Problem description
Tally the lines below that contain the word "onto", then give the tally alone.
##############################
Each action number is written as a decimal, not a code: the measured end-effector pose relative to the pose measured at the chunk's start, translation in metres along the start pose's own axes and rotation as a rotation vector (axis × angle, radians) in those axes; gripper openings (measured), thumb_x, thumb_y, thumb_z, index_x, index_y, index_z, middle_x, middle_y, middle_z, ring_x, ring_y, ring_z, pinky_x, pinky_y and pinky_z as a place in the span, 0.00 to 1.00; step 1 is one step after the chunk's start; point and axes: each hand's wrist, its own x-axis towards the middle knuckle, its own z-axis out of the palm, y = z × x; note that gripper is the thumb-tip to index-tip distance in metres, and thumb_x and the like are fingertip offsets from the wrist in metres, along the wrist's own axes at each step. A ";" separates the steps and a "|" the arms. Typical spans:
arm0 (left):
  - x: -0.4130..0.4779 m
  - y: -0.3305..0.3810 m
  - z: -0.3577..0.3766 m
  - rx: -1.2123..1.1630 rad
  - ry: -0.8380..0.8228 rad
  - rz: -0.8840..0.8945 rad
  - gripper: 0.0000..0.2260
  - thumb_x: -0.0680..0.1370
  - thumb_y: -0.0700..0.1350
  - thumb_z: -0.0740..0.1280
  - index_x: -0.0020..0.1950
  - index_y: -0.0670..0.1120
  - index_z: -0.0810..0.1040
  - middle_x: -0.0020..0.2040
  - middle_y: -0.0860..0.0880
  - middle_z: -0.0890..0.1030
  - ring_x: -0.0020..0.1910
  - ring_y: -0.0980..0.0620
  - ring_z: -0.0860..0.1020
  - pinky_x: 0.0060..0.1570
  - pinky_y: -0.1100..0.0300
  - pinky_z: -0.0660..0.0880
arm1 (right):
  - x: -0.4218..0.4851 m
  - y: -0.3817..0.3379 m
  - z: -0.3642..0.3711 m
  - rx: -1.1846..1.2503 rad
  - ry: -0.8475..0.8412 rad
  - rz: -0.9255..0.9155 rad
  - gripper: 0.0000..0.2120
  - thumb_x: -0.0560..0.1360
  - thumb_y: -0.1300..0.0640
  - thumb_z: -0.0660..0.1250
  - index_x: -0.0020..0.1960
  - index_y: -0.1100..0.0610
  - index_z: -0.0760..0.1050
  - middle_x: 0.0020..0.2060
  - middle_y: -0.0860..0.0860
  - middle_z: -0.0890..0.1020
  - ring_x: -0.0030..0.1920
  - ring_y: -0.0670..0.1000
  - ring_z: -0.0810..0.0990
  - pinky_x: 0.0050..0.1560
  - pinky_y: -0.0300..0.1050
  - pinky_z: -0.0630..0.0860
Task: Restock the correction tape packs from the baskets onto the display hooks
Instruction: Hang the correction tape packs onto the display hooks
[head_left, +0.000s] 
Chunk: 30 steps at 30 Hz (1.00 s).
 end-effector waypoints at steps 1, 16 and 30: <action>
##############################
Result
2